Teng Jia-qi mengatakan: “Pelanggaran itu tetap masih ada, tidak berdasarkan batas waktu perjanjian, dapat terselesaikan dalam waktu yang ditentukan dan mendapat lisensi penggunaan, pelanggaran janji ini sebenarnya berdasarkan perjanjian pihak pertama dan kedua dalam perjanjian pengelolaan, kami berdasarkan perjanjian pasal 19 ayat 4, kami akan menghubungi lembaga keuangan untuk melakukan rehabilitasi sepenuhnya.”
Teng Jia-qi lebih lanjut menjelaskan, berdasarkan perjanjian pengelolaan, ini merupakan jalan yang diperlukan, apabila lembaga keuangan dapat dengan baik meneruskan kerjanya, pemerintah kota akan sangat senang, pemerintah kota akan berupaya untuk menjelaskan, memberikan analisa keuntungan dan kerugian pada kelompok bank.
Media juga mempertanyakan, apabila belum ada kelompok bank yang bersedia mengambil alih, bagaimana penyelesaiannya? Teng Jia-qi menyampaikan, setelah dibicarakan baru dapat diketahui. Ia juga menyampaikan, pemerintah kota akan secepatnya memberikan kelompok bank, berharap kedua belah pihak dapat lebih jelas dna juga dapat mencari jalan terbaik bagi masa depan pembangunan Taipei Dome.
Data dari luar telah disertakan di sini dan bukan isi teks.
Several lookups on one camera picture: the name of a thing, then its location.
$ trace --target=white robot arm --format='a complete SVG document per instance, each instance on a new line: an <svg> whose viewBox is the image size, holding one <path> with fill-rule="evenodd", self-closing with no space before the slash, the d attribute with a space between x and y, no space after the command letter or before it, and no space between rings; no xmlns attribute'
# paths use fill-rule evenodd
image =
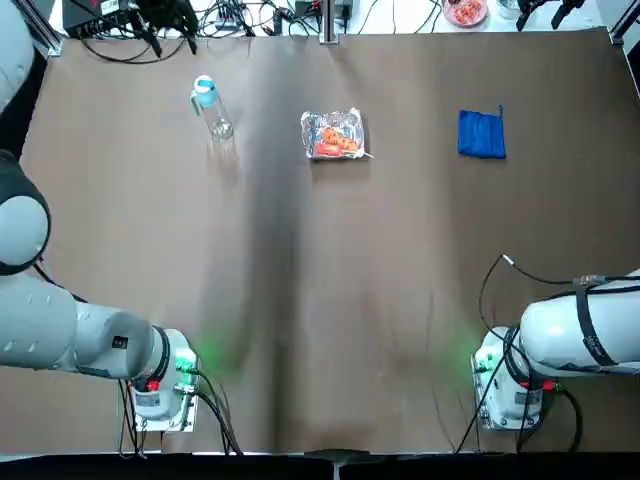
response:
<svg viewBox="0 0 640 480"><path fill-rule="evenodd" d="M493 328L471 359L485 427L519 430L526 403L525 428L534 428L552 379L640 373L638 275L589 289L576 282L575 291L529 305L519 327Z"/></svg>
<svg viewBox="0 0 640 480"><path fill-rule="evenodd" d="M184 429L197 399L188 395L198 361L187 339L25 274L49 234L46 201L0 151L0 365L129 380L147 430Z"/></svg>

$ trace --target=equipment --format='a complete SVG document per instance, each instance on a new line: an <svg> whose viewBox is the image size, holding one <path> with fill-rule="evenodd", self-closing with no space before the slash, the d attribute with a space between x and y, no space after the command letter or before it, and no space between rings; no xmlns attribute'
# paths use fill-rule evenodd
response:
<svg viewBox="0 0 640 480"><path fill-rule="evenodd" d="M72 38L91 38L120 28L144 39L160 58L157 32L173 28L186 38L193 54L197 50L198 18L189 0L65 0L62 17L64 29Z"/></svg>
<svg viewBox="0 0 640 480"><path fill-rule="evenodd" d="M471 358L479 417L490 430L533 429L554 379L640 373L640 270L627 277L547 281L573 290L527 307L519 327L494 327ZM482 294L480 297L482 315Z"/></svg>
<svg viewBox="0 0 640 480"><path fill-rule="evenodd" d="M547 3L547 1L548 0L518 0L518 5L522 12L516 22L516 27L519 32L522 31L533 11ZM562 20L564 20L564 17L569 15L574 8L580 8L582 5L584 5L584 0L562 0L562 5L558 7L558 11L551 19L551 26L553 29L556 30L560 26Z"/></svg>
<svg viewBox="0 0 640 480"><path fill-rule="evenodd" d="M51 216L1 150L0 232L0 365L128 380L138 430L193 430L198 359L184 335L24 273L40 268Z"/></svg>
<svg viewBox="0 0 640 480"><path fill-rule="evenodd" d="M323 8L325 3L320 0L296 0L295 13L298 18L311 18L316 17L318 24L323 18ZM340 19L342 22L342 28L344 32L347 32L349 26L349 20L353 12L353 0L335 0L335 10L330 12L329 16L333 16L334 19Z"/></svg>

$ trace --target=plastic water bottle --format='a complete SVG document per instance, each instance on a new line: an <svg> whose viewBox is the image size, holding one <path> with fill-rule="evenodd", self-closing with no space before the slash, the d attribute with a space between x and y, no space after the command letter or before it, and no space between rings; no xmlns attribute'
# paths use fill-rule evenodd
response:
<svg viewBox="0 0 640 480"><path fill-rule="evenodd" d="M211 77L200 75L193 82L191 104L196 115L204 117L214 142L223 142L233 136L229 114Z"/></svg>

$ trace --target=blue towel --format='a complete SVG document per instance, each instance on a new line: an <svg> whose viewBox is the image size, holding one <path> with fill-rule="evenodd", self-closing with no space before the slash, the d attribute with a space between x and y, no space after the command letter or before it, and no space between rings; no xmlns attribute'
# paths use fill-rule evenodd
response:
<svg viewBox="0 0 640 480"><path fill-rule="evenodd" d="M500 116L460 110L458 152L478 158L505 158L502 105Z"/></svg>

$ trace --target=brown tablecloth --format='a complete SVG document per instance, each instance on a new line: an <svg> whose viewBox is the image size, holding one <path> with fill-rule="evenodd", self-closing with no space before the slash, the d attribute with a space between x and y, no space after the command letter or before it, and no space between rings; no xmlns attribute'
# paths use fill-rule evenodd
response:
<svg viewBox="0 0 640 480"><path fill-rule="evenodd" d="M204 73L234 122L226 150L208 151L189 104ZM500 104L506 161L459 156L458 111ZM354 105L375 159L310 164L302 112ZM68 41L22 164L53 212L54 277L187 334L225 382L245 450L444 452L472 414L477 295L497 254L547 277L640 264L639 121L604 29L349 36L335 48L212 40L144 67ZM489 316L515 324L548 291L502 267ZM0 375L2 451L115 450L113 383ZM568 382L583 449L640 446L636 382ZM556 403L528 448L569 445L573 418ZM197 433L164 447L220 450L209 412L198 417ZM512 434L480 440L513 448Z"/></svg>
Berhubung pinjaman kredit yang paling dari Taipei Dome adalah saham bank masyarakat, kementerian keuangan hari ini menyampaikan, harus terlebih dulu memperjelas hubungan antara kontraktual Perusahaan Farglory dengan pemerintah kota, Kementerian Keuangan menjunjung dan mempercayai ke-profesionalan analisa bank. Pinjaman kredit Taipei Dome yang dikelola oleh Mega Bank, yang menyediakan kredit pinjaman sebesar 15,4 milyar dolar Taiwan, saat ini dana yang telah dicucurkan sebesar 9,4 milyar dolar Taiwan, pengembalian pinjamanan berjalan lancar, semua berada dalam pengendalian, kelompok bank juga akan terus memantau, kementerian keuangan menjunjung dan mempercayai keprofesionalan analisa bank, pihak bank sendiri yang akan menyelesaikannya.